### Instructions for the task
Give a verbatim copy of the lines below, minus the pictures.

### Excerpted data
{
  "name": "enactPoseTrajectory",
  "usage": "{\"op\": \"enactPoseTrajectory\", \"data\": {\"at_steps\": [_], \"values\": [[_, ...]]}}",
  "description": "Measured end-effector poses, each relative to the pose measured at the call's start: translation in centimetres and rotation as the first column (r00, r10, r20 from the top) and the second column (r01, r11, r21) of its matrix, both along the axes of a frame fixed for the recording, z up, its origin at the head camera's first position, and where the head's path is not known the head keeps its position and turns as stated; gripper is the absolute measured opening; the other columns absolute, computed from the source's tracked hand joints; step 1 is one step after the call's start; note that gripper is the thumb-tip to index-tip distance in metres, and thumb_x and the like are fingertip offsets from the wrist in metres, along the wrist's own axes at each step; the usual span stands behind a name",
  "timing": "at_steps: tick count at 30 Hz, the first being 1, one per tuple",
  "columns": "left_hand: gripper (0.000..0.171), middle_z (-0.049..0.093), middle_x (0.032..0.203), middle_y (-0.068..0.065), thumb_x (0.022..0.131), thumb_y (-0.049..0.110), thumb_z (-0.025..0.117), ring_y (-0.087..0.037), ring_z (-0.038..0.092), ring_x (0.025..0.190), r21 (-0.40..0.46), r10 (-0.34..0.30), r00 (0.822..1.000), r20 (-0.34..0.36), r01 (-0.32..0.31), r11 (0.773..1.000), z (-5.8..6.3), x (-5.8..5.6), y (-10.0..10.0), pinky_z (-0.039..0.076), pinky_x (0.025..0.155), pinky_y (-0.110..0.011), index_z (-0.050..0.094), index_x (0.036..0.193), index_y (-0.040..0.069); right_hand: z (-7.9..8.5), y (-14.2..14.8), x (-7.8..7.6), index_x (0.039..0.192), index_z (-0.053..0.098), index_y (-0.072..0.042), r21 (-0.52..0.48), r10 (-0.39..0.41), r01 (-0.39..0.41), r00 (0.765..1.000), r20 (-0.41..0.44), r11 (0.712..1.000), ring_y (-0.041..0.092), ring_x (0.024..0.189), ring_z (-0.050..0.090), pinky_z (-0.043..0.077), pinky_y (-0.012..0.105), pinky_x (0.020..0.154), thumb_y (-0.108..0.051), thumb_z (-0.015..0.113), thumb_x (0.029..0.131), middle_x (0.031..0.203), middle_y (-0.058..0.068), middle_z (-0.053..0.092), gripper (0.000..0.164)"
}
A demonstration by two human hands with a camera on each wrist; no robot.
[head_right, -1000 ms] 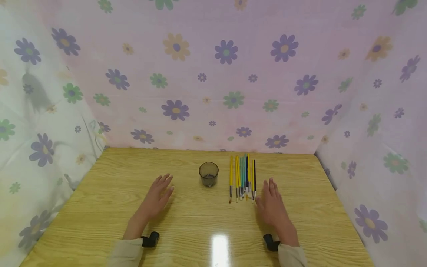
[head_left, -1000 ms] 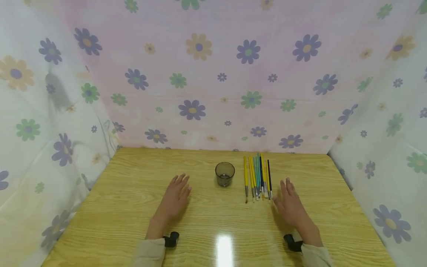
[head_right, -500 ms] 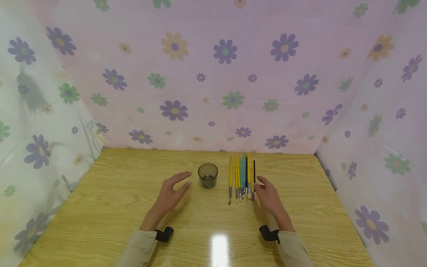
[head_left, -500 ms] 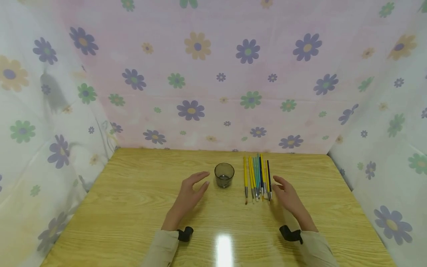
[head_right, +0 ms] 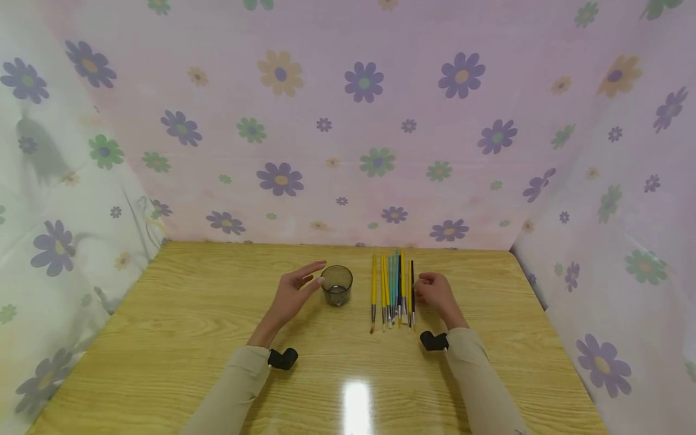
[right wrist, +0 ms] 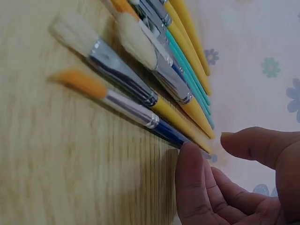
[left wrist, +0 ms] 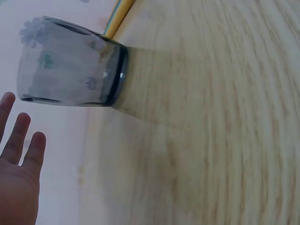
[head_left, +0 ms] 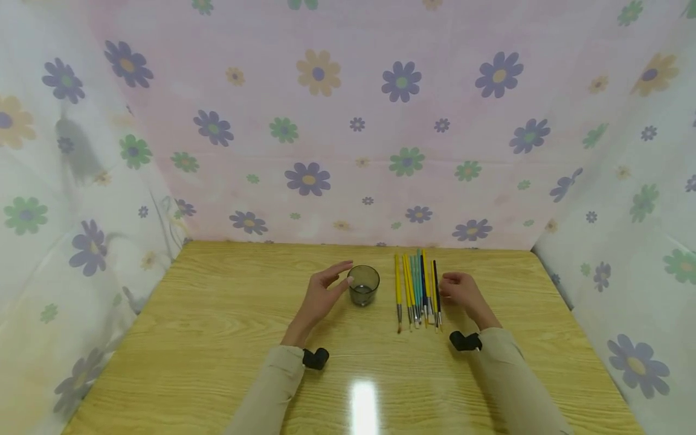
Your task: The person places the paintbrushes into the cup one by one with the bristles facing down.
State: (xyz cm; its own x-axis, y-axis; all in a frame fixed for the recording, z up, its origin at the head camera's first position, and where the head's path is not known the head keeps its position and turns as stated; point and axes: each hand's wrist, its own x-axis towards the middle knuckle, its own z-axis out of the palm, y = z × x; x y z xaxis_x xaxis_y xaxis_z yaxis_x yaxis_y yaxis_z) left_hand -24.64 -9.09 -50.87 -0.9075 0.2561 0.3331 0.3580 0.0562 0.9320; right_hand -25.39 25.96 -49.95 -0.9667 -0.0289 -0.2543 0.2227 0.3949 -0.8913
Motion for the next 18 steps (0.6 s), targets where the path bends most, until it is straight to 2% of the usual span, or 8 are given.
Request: {"op": "enactPoseTrajectory", "data": {"at_steps": [3,6,11,18], "values": [[0.037,0.053,0.148,-0.023,0.100,0.007,0.065,-0.035,0.046,0.142,0.043,-0.007,0.999,0.035,0.006,0.999,-0.7,-0.5,0.2,0.035,0.116,-0.062,0.063,0.136,0.000,-0.5,0.2,-0.6,0.147,0.036,0.019,0.000,-0.002,0.002,1.000,0.022,1.000,0.024,0.097,0.069,0.062,0.037,0.085,-0.008,0.054,0.103,0.138,0.038,0.050,0.054],[0.037,0.051,0.148,-0.028,0.100,0.005,0.065,-0.037,0.044,0.143,0.077,-0.039,0.998,0.057,0.035,0.996,-1.4,-0.9,0.4,0.035,0.116,-0.061,0.062,0.136,-0.003,-0.7,0.2,-0.8,0.144,0.041,0.019,0.030,-0.008,0.008,1.000,0.010,1.000,0.019,0.091,0.069,0.062,0.034,0.079,-0.005,0.058,0.100,0.133,0.037,0.055,0.053],[0.039,0.049,0.147,-0.031,0.099,0.004,0.066,-0.037,0.044,0.143,0.103,-0.093,0.993,0.072,0.086,0.991,-2.0,-1.3,0.5,0.037,0.116,-0.058,0.061,0.136,-0.005,-0.7,0.0,-0.9,0.137,0.050,0.018,0.100,-0.021,0.023,1.000,-0.021,0.995,0.022,0.089,0.069,0.062,0.032,0.072,-0.002,0.066,0.096,0.121,0.032,0.062,0.049],[0.040,0.056,0.145,-0.024,0.097,0.002,0.068,-0.038,0.047,0.141,0.099,-0.105,0.992,0.072,0.097,0.990,-2.4,-1.9,0.9,0.038,0.117,-0.056,0.061,0.136,-0.005,-0.8,-0.1,-1.2,0.134,0.054,0.016,0.133,-0.034,0.038,0.999,-0.035,0.990,0.023,0.088,0.067,0.060,0.028,0.069,-0.002,0.068,0.094,0.114,0.028,0.064,0.046]]}}
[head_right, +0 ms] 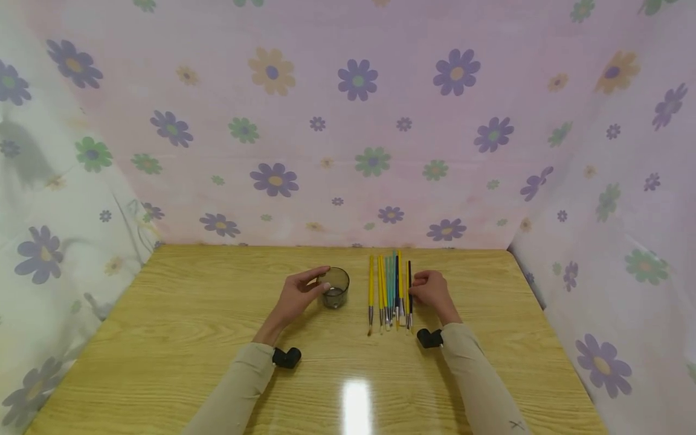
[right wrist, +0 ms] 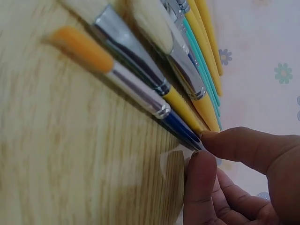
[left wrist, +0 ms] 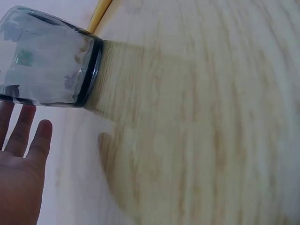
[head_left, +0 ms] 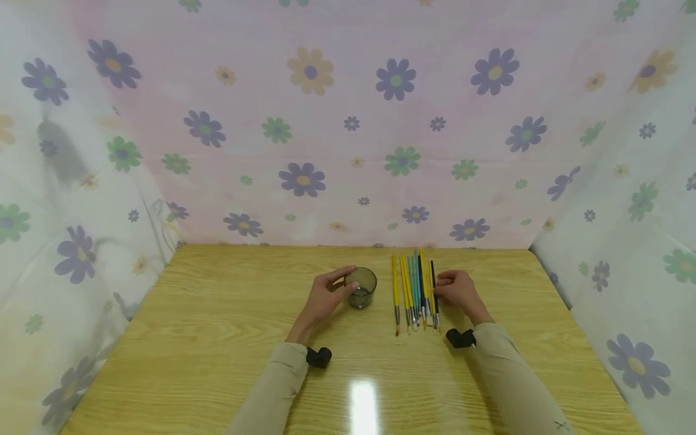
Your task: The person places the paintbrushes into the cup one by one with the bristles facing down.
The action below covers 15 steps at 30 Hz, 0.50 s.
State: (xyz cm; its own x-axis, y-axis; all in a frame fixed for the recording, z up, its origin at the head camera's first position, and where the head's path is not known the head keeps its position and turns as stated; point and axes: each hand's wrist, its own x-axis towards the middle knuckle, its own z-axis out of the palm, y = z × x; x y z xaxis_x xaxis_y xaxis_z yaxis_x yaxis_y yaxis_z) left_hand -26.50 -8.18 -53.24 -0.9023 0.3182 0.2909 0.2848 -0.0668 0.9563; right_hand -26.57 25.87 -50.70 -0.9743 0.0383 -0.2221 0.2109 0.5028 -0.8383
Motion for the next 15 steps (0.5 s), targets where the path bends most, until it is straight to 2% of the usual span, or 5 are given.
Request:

### Problem solution
{
  "name": "enactPoseTrajectory",
  "usage": "{\"op\": \"enactPoseTrajectory\", \"data\": {\"at_steps\": [_], \"values\": [[_, ...]]}}",
  "description": "Measured end-effector poses, each relative to the pose measured at the call's start: translation in centimetres and rotation as the first column (r00, r10, r20 from the top) and the second column (r01, r11, r21) of its matrix, both along the axes of a frame fixed for the recording, z up, its origin at the head camera's first position, and where the head's path is not known the head keeps its position and turns as stated; gripper is the absolute measured opening; the other columns absolute, computed from the source's tracked hand joints; step 1 is one step after the call's start; note that gripper is the thumb-tip to index-tip distance in metres, and thumb_x and the like are fingertip offsets from the wrist in metres, along the wrist's own axes at each step; the usual span stands behind a name",
  "timing": "at_steps: tick count at 30 Hz, the first being 1, one per tuple",
  "columns": "left_hand: gripper (0.000..0.171), middle_z (-0.049..0.093), middle_x (0.032..0.203), middle_y (-0.068..0.065), thumb_x (0.022..0.131), thumb_y (-0.049..0.110), thumb_z (-0.025..0.117), ring_y (-0.087..0.037), ring_z (-0.038..0.092), ring_x (0.025..0.190), r21 (-0.40..0.46), r10 (-0.34..0.30), r00 (0.822..1.000), r20 (-0.34..0.36), r01 (-0.32..0.31), r11 (0.773..1.000), z (-5.8..6.3), x (-5.8..5.6), y (-10.0..10.0), pinky_z (-0.039..0.076), pinky_x (0.025..0.155), pinky_y (-0.110..0.011), index_z (-0.050..0.094), index_x (0.036..0.193), index_y (-0.040..0.069); right_hand: z (-7.9..8.5), y (-14.2..14.8), x (-7.8..7.6), index_x (0.039..0.192), index_z (-0.053..0.098), index_y (-0.072..0.042), r21 (-0.52..0.48), r10 (-0.39..0.41), r01 (-0.39..0.41), r00 (0.765..1.000), r20 (-0.41..0.44), r11 (0.712..1.000), ring_y (-0.041..0.092), ring_x (0.024..0.189), ring_z (-0.050..0.090), pinky_z (-0.043..0.077), pinky_y (-0.012..0.105), pinky_x (0.020..0.154), thumb_y (-0.108..0.051), thumb_z (-0.015..0.113), thumb_x (0.029..0.131), middle_x (0.031..0.203), middle_y (-0.058..0.068), middle_z (-0.053..0.092), gripper (0.000..0.164)"
}
A demonstration by two human hands with a camera on each wrist; no robot.
[head_right, -1000 ms] 
[head_left, -1000 ms] 
[head_right, -500 ms] 
[head_left, -500 ms] 
[head_right, +0 ms] 
[right wrist, +0 ms] 
[left wrist, +0 ms] 
[head_left, +0 ms] 
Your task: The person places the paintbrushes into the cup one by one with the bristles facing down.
State: (xyz cm; its own x-axis, y-axis; all in a frame fixed for the recording, z up, its origin at the head camera's first position, and where the head's path is not known the head keeps its position and turns as stated; point and axes: each hand's wrist, its own x-axis towards the middle knuckle, its own z-axis out of the palm, y = z × x; x y z xaxis_x xaxis_y xaxis_z yaxis_x yaxis_y yaxis_z) left_hand -24.64 -9.09 -50.87 -0.9075 0.2561 0.3331 0.3580 0.0562 0.9320; right_hand -25.39 25.96 -49.95 -0.9667 -0.0289 -0.2543 0.2227 0.3949 -0.8913
Motion for the next 18 steps (0.6 s), targets where the path bends most, until it is straight to 2% of the usual span, or 8 are given.
Request: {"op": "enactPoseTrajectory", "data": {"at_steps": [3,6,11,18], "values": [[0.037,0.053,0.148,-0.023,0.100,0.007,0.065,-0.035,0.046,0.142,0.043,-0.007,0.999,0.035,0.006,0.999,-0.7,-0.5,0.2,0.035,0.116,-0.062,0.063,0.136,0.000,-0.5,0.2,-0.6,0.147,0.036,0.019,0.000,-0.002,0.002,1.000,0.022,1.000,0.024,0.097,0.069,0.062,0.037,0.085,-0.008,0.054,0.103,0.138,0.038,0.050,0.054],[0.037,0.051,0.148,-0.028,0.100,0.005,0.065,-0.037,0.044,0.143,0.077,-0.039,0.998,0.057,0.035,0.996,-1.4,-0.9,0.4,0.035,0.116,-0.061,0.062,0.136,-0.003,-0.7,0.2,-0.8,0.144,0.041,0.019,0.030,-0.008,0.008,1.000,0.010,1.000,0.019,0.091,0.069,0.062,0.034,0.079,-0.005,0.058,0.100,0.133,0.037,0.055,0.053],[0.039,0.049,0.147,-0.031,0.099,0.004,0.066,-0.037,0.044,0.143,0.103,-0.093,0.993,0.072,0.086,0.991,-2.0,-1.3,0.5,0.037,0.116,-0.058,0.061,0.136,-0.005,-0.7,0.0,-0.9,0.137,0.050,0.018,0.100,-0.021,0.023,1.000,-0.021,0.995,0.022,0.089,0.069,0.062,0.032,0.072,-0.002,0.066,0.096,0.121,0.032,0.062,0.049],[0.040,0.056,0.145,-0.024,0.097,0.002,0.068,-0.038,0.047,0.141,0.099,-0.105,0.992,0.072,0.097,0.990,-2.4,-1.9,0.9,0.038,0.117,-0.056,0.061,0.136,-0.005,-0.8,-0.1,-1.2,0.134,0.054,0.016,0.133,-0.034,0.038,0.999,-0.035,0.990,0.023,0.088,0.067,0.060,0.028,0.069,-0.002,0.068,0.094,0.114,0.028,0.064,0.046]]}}
[head_right, +0 ms] 
[right wrist, +0 ms] 
[left wrist, +0 ms] 
[head_left, +0 ms] 
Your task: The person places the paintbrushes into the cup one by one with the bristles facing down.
The action below covers 15 steps at 30 Hz, 0.50 s.
State: (xyz cm; its own x-axis, y-axis; all in a frame fixed for the recording, z up, its origin at the head camera's first position, and where the head's path is not known the head keeps its position and turns as stated; point and axes: each hand's wrist, its own x-axis towards the middle knuckle, its own z-axis out of the palm, y = z × x; x y z xaxis_x xaxis_y xaxis_z yaxis_x yaxis_y yaxis_z) left_hand -26.50 -8.18 -53.24 -0.9023 0.3182 0.2909 0.2848 -0.0668 0.9563; right_hand -26.57 25.87 -50.70 -0.9743 0.0383 -0.2221 0.2109 0.5028 -0.8383
Motion for the next 15 steps (0.5 s), targets where the path bends most, until it is straight to 2% of the usual span, or 5 are given.
Request:

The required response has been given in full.